Tanto São Paulo quanto o Rio de Janeiro tratam a forma mais rígida de quarentena como 'último caso'

Tanto São Paulo quanto o Rio de Janeiro tratam a forma mais rígida de quarentena como ‘último caso’ Foto: Tiago Queiroz/Estadão

“Desde o dia 13 de março o Rio de Janeiro adotou algo muito próximo daquilo que se considera o lockdown”, disse o governador fluminense, Wilson Witzel, na noite da última quarta-feira, 6, em suas redes sociais, afirmando que irá “intensificar a fiscalização”. “A recomendação do Ministério Público pede exatamente isso”, disse.
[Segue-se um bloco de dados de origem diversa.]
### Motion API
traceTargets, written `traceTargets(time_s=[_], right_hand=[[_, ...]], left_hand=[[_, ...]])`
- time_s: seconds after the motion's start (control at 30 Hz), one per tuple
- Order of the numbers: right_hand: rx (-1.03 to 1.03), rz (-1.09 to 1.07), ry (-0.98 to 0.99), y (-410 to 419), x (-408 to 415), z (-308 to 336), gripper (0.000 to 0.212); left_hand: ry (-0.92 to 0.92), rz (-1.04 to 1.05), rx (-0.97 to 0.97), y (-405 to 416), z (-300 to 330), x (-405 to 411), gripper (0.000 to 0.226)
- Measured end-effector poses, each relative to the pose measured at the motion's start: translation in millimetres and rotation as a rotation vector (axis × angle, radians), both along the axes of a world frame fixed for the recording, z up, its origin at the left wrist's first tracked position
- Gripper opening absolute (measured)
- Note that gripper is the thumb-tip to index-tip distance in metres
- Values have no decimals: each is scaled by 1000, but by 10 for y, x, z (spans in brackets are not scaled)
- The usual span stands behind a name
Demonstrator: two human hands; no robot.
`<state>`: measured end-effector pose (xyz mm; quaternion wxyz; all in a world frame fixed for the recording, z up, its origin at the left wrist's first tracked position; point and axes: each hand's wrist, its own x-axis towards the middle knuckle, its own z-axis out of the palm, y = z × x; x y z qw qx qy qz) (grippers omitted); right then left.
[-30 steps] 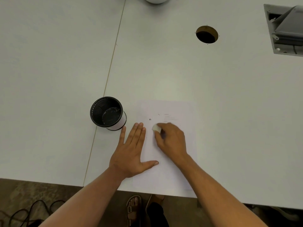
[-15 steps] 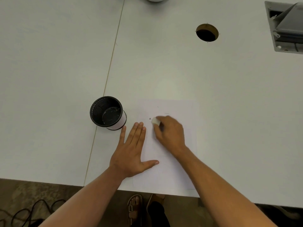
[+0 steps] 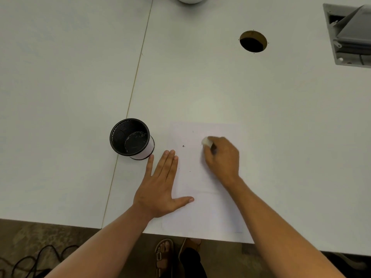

Na última segunda-feira, 4, ao participar do Roda Viva, Witzel afirmou que estaria conversando com o MP-RJ para verificar a melhor maneira adotar medidas mais rígidas.

Já em São Paulo, onde o governador João Doria havia falado de iniciar uma flexibilização na próxima segunda-feira, 11, disse que “não descarta” adotar um lockdown caso seja necessário, mas que essa decisão ocorreria mais para frente. Por sua vez, o prefeito da capital paulista, Bruno Covas, afirmou que o isolamento radical “está entre as opções”, mas que seria apenas a “última alternativa”.

Os paulistas somam 3.045 mortes, liderando o ranking brasileiro. Os fluminenses aparecem em segundo, com 1.205 óbitos registrados na última quarta, segundo dados do Ministério da Saúde. Enquanto isso, Estados como o Ceará (848 mortes), Pará (392 mortes) e Maranhão (291 mortes), já adotaram o lockdown. Outros Estados como o Amazonas e Pernambuco devem seguir em breve pelo mesmo caminho.